Supplied material:
*****

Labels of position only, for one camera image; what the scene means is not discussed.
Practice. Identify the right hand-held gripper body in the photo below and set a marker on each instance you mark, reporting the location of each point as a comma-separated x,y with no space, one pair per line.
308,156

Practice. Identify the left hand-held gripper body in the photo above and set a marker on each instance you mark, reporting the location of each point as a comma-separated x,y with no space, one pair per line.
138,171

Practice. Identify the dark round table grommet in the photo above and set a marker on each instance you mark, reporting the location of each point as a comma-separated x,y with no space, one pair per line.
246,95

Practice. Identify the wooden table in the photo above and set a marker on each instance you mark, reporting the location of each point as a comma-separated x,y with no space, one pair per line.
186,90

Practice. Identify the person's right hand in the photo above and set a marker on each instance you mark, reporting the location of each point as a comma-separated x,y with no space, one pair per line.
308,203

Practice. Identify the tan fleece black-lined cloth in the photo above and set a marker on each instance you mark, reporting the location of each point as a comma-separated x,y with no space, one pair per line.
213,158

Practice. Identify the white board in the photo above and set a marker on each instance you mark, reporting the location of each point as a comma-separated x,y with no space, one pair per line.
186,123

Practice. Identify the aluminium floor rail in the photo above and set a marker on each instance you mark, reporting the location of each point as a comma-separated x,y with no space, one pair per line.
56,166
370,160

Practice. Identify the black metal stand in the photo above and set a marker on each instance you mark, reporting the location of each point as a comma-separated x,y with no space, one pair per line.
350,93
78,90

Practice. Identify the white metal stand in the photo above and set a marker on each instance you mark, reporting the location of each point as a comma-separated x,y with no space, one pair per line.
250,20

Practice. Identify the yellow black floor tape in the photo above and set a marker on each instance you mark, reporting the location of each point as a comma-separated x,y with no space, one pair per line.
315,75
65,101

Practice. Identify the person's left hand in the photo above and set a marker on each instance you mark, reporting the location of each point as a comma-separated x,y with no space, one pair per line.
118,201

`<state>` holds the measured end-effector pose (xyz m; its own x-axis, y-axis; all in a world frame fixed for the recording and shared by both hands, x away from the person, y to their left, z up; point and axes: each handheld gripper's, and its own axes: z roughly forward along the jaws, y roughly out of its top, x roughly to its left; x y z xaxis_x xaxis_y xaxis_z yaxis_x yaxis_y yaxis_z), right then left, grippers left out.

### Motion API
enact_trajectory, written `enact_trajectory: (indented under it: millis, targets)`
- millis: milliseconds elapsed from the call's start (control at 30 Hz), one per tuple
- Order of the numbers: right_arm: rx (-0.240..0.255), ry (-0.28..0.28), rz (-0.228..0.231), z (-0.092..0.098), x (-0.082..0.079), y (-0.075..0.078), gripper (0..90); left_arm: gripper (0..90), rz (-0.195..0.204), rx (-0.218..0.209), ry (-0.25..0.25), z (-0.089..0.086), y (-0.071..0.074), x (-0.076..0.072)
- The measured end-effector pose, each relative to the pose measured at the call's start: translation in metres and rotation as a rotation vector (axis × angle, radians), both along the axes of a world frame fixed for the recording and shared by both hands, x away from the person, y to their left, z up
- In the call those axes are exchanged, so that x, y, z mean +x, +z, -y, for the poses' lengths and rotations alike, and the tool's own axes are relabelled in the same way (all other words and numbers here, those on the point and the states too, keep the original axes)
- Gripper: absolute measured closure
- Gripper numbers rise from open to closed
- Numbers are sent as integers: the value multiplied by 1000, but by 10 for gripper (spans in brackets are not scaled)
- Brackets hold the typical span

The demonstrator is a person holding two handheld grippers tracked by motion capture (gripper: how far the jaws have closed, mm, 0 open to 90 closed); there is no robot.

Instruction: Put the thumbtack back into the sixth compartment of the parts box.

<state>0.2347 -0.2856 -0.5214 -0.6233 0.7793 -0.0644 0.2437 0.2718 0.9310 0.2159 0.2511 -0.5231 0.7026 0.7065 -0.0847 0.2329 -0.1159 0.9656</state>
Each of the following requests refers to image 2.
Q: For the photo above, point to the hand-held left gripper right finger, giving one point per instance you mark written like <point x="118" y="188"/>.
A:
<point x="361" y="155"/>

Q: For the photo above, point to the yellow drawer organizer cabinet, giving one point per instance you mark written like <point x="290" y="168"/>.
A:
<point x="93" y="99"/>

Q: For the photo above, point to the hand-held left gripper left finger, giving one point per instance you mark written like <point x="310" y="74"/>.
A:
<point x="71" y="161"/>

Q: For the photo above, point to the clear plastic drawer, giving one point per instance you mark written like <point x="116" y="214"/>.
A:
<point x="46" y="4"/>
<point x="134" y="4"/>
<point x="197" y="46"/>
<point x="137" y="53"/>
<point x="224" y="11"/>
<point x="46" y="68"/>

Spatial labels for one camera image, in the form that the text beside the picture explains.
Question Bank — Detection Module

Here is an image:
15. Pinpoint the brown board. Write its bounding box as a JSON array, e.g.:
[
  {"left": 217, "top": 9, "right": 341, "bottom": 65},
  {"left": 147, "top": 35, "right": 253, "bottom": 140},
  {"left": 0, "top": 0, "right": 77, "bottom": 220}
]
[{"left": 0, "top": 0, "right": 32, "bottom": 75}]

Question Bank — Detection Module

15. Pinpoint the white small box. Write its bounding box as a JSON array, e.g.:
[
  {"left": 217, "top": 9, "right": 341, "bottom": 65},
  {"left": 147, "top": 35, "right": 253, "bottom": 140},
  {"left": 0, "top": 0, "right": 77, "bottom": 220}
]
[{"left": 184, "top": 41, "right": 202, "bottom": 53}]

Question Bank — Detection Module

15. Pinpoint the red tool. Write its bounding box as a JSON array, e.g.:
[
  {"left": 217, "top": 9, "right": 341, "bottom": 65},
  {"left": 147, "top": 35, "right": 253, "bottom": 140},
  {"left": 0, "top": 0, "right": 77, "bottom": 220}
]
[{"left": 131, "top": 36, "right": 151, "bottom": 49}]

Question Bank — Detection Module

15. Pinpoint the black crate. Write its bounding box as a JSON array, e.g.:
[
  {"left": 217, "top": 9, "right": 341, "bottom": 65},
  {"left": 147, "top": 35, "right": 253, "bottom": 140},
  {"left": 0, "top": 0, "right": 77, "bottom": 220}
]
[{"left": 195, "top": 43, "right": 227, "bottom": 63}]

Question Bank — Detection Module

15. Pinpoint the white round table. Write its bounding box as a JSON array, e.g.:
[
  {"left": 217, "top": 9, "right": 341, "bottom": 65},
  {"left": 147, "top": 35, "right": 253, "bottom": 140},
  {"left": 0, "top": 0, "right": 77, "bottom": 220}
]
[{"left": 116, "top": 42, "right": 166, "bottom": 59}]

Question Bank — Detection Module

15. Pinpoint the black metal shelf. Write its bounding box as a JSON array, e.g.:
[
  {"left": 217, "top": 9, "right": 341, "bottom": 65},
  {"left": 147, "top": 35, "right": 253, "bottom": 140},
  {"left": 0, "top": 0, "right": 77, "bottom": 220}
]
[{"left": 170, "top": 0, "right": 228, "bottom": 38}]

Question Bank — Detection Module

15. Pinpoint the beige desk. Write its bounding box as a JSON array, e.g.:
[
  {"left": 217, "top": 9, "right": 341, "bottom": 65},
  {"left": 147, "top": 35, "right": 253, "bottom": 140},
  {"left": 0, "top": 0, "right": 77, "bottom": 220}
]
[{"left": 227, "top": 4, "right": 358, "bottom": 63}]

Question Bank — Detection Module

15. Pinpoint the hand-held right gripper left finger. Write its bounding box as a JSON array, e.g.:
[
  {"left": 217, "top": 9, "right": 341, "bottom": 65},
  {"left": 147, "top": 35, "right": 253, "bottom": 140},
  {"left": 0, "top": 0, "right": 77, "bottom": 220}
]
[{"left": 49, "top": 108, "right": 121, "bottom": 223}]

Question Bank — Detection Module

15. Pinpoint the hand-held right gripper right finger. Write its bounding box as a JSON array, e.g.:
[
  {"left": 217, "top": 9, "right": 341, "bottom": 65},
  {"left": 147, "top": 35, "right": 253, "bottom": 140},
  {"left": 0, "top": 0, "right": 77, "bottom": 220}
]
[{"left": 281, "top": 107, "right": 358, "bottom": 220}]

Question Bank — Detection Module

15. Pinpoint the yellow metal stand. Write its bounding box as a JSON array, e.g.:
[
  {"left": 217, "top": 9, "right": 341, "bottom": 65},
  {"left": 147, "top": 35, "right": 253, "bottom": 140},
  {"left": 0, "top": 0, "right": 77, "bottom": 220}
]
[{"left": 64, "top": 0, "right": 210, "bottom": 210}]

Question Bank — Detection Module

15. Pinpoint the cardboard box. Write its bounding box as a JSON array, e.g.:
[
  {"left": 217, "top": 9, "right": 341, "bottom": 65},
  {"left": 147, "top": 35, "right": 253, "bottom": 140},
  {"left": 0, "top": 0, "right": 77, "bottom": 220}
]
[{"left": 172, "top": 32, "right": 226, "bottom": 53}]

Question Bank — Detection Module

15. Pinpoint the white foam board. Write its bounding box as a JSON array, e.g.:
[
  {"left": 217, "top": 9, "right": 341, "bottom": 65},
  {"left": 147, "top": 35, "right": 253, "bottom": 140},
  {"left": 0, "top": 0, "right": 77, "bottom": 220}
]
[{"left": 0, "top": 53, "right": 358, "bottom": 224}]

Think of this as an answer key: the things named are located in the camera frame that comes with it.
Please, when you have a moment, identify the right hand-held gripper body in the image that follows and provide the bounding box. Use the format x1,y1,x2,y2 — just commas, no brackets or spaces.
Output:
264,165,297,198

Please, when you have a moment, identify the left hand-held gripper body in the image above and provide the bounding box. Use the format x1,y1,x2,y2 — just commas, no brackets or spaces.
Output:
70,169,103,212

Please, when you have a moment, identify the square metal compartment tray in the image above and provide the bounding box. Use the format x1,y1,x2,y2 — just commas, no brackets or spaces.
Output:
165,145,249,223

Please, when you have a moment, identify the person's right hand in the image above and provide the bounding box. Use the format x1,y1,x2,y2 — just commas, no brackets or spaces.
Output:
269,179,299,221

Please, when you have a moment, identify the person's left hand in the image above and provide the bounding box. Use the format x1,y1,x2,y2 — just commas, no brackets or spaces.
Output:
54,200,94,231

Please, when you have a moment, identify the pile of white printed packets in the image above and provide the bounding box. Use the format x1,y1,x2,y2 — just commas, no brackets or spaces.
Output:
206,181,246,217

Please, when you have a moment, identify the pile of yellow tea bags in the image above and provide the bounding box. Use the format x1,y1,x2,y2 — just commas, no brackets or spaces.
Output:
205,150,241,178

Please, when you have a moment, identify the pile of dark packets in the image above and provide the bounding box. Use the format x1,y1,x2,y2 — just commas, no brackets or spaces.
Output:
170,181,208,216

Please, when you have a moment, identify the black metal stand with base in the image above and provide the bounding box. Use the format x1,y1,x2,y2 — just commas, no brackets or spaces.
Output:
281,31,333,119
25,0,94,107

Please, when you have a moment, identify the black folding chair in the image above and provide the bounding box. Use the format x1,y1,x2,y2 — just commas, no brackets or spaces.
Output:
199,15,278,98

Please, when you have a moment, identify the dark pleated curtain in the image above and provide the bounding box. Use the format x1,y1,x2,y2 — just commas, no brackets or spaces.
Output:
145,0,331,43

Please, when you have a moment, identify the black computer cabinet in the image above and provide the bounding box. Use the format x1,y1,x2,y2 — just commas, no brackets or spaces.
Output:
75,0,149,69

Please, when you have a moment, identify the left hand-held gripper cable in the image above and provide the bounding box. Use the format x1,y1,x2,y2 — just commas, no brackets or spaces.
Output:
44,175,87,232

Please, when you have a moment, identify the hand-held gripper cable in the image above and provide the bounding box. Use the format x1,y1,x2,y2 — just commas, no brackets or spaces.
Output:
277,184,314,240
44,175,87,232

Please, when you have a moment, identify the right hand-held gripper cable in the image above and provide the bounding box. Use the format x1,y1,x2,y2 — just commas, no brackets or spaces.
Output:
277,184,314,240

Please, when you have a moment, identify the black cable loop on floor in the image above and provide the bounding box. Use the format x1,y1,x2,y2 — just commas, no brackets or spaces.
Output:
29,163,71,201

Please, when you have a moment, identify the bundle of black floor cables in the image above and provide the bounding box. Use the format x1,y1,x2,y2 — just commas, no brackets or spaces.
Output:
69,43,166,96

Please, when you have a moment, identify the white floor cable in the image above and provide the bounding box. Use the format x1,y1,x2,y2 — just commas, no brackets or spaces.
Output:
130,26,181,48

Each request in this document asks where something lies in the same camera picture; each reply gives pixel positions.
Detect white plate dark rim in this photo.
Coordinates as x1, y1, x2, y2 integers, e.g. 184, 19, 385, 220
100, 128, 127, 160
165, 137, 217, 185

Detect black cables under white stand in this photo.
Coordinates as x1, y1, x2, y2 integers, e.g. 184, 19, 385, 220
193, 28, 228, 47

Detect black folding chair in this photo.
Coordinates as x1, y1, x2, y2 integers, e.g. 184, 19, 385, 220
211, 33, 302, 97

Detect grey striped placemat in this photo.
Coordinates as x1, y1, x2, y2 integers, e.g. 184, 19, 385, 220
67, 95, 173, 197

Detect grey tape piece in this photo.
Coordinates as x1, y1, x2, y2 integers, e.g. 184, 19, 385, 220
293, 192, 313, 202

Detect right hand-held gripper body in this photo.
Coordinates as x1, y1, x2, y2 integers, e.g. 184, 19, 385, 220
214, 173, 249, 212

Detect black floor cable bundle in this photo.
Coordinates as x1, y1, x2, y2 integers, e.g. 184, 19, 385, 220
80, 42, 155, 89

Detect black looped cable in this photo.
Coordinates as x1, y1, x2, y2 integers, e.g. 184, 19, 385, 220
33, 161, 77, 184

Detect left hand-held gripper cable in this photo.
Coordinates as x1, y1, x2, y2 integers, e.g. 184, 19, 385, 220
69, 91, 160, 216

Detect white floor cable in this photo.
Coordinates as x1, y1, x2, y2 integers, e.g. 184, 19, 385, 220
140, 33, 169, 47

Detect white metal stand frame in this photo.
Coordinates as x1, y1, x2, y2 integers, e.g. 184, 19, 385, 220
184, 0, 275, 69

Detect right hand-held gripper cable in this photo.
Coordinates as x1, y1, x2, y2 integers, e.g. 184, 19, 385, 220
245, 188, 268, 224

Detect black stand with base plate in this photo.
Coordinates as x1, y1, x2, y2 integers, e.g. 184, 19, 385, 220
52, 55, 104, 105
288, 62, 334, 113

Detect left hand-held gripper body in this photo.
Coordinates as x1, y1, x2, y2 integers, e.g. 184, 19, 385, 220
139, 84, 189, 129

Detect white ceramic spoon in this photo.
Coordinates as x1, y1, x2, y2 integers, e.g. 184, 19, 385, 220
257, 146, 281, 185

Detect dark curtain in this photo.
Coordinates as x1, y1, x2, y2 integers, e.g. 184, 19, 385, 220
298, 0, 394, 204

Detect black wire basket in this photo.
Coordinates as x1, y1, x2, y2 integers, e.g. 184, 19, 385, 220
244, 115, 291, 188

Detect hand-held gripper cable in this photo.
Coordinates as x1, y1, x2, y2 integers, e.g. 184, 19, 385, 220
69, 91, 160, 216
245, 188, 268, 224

*****

Your assignment: Set down precisely the lines above between the line holding "Practice. Identify the black" and the line holding "- Gripper: absolute measured closure", inclusive, and nothing beyond them.

Solution for this task:
Practice. Identify the black metal stand in the photo above and set a marker on each instance you mark, reporting the location of each point as a comma-separated x,y with no space, one pair per line.
350,93
78,90

Practice. Identify the white metal stand in the photo above and set a marker on each instance you mark, reporting the location of each point as a comma-separated x,y with no space, one pair per line.
250,20

Practice. Identify the yellow black floor tape in the photo above and set a marker on each instance you mark, reporting the location of each point as a comma-separated x,y with no space, one pair per line.
315,75
65,101

Practice. Identify the person's left hand in the photo above and set a marker on each instance you mark, reporting the location of each point as a comma-separated x,y with no space, one pair per line.
118,201

`<state>` holds the measured end-effector pose (xyz m; its own x-axis, y-axis; all in a world frame fixed for the recording and shared by both hands, x away from the person, y to their left, z up; point and axes: each handheld gripper's, and its own axes: z roughly forward along the jaws, y roughly out of its top, x roughly to its left; x y z xaxis_x xaxis_y xaxis_z yaxis_x yaxis_y yaxis_z), right then left, grippers left out.

### Motion API
enact_trajectory, written `enact_trajectory: (indented under it: millis, targets)`
- millis: milliseconds elapsed from the call's start (control at 30 Hz), one per tuple
- Order of the numbers: right_arm: rx (-0.240..0.255), ry (-0.28..0.28), rz (-0.228..0.231), z (-0.092..0.098), x (-0.082..0.079), y (-0.075..0.078), gripper (0..90); left_arm: gripper (0..90), rz (-0.195..0.204), rx (-0.218..0.209), ry (-0.25..0.25), z (-0.089..0.086), y (-0.071..0.074), x (-0.076..0.072)
- The measured end-effector pose, each relative to the pose measured at the call's start: translation in metres and rotation as a rotation vector (axis × angle, radians), both along the axes of a world frame fixed for the recording and shared by both hands, x away from the person, y to their left, z up
- In the call those axes are exchanged, so that x, y, z mean +x, +z, -y, for the poses' lengths and rotations alike, and the tool's own axes are relabelled in the same way (all other words and numbers here, those on the point and the states too, keep the original axes)
- Gripper: absolute measured closure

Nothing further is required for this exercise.